Turbocharging can provide a low cost means for increasing the power output and
fuel economy of an internal combustion engine. Currently, turbocharging is
common in multi-cylinder engines, but due to the inconsistent nature of intake
air flow, it is not commonly used in single-cylinder engines. In this article,
we propose a novel method for turbocharging single-cylinder, four-stroke
engines. Our method adds an air capacitor-an additional volume in series with
the intake manifold, between the turbocharger compressor and the engine
intake-to buffer the output from the turbocharger compressor and deliver
pressurized air during the intake stroke. We analyzed the theoretical
feasibility of air capacitor-based turbocharging for a single-cylinder engine,
focusing on fill time, optimal volume, density gain, and thermal effects due to
adiabatic compression of the intake air.
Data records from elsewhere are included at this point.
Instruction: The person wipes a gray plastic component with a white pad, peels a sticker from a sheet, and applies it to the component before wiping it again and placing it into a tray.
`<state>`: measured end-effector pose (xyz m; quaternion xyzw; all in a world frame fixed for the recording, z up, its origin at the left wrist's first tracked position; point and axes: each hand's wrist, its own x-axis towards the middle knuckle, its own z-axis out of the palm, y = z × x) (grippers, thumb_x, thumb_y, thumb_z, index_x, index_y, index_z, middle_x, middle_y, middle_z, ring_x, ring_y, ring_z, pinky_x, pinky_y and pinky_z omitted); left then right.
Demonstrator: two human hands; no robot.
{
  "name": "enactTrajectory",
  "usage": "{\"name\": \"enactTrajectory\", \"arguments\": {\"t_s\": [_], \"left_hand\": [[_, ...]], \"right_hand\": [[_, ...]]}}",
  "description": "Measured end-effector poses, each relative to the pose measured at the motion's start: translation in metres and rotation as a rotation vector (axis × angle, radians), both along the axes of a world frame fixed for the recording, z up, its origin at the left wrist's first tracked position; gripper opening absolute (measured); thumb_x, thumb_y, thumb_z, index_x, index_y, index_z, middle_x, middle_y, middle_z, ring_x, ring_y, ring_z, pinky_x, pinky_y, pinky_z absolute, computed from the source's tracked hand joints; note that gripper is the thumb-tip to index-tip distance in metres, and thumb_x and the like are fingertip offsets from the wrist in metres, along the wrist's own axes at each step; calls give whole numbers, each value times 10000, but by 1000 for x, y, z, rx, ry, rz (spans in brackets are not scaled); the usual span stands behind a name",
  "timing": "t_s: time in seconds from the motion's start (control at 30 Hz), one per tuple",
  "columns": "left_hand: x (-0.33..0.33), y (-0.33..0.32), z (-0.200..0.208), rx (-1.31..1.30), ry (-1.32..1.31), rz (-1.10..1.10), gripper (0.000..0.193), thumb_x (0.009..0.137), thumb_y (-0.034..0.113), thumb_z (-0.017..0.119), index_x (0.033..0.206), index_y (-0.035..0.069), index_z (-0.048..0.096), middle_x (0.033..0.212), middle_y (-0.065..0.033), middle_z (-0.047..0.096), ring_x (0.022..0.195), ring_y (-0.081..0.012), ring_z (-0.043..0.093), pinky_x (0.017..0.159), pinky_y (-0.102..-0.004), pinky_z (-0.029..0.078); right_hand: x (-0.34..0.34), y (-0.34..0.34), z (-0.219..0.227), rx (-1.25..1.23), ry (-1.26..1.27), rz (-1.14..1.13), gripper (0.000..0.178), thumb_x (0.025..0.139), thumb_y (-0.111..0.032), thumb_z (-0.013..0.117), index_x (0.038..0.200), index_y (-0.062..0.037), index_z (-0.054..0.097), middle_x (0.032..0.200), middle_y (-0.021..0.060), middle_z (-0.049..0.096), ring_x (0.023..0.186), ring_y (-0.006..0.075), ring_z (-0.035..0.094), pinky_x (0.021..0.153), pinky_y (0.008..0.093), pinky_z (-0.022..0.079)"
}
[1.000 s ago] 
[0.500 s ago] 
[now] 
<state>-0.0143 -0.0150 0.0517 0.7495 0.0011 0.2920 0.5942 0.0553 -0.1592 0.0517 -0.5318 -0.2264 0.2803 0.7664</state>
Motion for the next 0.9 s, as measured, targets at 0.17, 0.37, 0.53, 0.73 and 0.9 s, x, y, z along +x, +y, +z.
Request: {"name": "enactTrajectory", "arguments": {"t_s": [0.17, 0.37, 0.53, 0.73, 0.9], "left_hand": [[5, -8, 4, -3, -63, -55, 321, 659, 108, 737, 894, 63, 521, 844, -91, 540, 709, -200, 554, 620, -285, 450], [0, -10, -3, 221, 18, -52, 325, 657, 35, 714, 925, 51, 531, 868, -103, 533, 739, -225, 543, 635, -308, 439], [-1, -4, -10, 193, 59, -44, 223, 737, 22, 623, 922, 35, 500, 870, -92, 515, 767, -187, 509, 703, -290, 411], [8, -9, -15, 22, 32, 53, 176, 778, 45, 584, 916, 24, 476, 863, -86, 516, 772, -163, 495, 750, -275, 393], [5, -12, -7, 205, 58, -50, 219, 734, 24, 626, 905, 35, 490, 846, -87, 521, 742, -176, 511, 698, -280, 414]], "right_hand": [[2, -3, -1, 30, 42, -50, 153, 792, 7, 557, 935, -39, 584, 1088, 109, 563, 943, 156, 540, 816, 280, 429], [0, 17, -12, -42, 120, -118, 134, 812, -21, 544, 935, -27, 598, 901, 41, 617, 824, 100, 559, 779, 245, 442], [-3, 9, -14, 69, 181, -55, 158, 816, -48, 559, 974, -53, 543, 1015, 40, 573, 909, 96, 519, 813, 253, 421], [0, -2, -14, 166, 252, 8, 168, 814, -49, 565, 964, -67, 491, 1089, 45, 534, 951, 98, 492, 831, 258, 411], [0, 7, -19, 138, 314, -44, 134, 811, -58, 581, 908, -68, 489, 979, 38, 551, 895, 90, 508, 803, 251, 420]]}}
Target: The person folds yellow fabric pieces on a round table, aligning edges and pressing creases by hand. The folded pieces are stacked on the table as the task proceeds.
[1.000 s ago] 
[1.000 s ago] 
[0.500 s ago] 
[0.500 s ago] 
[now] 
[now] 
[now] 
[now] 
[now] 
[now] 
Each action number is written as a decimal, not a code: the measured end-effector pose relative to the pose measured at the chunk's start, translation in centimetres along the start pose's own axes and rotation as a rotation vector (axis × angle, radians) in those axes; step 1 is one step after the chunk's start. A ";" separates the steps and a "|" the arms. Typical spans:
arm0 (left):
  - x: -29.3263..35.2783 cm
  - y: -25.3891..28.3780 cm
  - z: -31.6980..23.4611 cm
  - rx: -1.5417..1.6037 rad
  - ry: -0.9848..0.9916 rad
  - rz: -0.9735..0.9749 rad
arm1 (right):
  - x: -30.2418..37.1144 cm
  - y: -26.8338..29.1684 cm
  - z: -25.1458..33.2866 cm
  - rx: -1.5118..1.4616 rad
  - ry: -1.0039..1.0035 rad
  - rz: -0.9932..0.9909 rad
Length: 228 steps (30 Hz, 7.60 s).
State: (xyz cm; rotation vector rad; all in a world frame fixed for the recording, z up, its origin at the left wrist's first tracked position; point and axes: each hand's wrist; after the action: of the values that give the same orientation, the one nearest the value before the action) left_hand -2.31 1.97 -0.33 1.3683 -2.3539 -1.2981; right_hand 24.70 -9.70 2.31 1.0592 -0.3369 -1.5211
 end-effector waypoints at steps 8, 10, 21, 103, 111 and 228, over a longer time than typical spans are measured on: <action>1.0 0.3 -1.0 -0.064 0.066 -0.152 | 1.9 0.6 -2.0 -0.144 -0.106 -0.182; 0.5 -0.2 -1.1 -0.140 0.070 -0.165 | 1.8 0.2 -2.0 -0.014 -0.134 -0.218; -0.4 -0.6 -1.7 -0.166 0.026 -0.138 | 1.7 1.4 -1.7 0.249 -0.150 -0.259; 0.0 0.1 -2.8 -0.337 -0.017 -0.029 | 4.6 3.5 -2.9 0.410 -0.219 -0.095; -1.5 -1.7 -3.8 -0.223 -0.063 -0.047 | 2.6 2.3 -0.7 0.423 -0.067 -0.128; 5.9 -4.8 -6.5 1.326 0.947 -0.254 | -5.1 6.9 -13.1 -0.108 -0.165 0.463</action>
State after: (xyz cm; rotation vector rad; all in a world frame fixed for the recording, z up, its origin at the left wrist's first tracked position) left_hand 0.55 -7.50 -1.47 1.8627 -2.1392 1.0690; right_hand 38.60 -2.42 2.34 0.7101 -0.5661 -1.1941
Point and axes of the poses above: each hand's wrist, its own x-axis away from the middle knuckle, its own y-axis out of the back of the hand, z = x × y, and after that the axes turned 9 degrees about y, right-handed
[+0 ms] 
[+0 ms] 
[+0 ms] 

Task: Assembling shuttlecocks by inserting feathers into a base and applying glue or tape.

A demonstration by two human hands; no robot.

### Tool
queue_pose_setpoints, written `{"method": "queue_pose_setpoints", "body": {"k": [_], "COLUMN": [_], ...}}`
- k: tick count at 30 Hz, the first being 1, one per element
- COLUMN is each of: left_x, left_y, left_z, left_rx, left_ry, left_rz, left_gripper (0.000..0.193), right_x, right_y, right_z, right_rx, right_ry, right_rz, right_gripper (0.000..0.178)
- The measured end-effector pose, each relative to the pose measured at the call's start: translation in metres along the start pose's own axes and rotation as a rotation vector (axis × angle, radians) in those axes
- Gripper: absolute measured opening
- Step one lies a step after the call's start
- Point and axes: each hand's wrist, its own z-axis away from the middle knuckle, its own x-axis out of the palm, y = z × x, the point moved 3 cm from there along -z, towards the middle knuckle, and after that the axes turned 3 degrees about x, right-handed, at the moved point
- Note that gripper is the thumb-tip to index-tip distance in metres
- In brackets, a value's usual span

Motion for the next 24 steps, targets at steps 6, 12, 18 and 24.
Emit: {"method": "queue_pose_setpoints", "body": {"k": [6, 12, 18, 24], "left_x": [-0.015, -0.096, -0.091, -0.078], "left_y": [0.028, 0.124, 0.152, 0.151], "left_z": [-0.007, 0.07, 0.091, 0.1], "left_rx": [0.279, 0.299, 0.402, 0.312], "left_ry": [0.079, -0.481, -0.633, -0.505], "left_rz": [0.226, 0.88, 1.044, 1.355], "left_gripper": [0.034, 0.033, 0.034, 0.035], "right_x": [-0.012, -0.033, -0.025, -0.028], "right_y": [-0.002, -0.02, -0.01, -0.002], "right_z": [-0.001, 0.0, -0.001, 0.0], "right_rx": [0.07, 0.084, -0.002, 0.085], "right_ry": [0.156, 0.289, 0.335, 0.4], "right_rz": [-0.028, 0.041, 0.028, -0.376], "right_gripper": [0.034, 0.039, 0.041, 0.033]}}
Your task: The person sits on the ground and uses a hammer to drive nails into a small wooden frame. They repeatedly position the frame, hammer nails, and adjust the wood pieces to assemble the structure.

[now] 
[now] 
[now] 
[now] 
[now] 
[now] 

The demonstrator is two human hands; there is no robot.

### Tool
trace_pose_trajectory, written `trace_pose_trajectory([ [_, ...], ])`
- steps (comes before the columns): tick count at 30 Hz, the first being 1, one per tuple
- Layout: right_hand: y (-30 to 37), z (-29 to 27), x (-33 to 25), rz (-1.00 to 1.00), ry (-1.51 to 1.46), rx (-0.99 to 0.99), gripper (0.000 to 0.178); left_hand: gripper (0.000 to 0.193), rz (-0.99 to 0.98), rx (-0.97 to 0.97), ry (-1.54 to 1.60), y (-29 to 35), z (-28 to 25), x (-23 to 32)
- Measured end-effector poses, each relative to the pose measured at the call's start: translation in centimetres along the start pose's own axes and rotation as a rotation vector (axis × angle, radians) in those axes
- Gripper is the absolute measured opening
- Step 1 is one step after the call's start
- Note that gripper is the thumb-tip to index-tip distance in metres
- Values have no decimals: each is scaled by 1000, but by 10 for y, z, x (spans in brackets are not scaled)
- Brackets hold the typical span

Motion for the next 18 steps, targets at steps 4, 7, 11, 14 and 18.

Our computational model for air flow
through the intake manifold predicted an intake air density gain of 37-60%
depending on heat transfer rates; this density translates to a proportional to
power gain. An experimental setup was constructed to measure peak power, density
gain, and manifold pressure. With an air capacitor seven times the volume of
engine capacity, our setup was able to produce 29% more power compared to
natural aspiration. These results confirm our approach to be a relatively simple
means for increasing power density in single-cylinder engines. Therefore,
turbocharging single-cylinder engines using an air capacitor can provide a lower
cost alternative for increasing the power-output in diesel-powered machinery
such as tractors, generators, and water pumps, when compared to adding an
additional cylinder.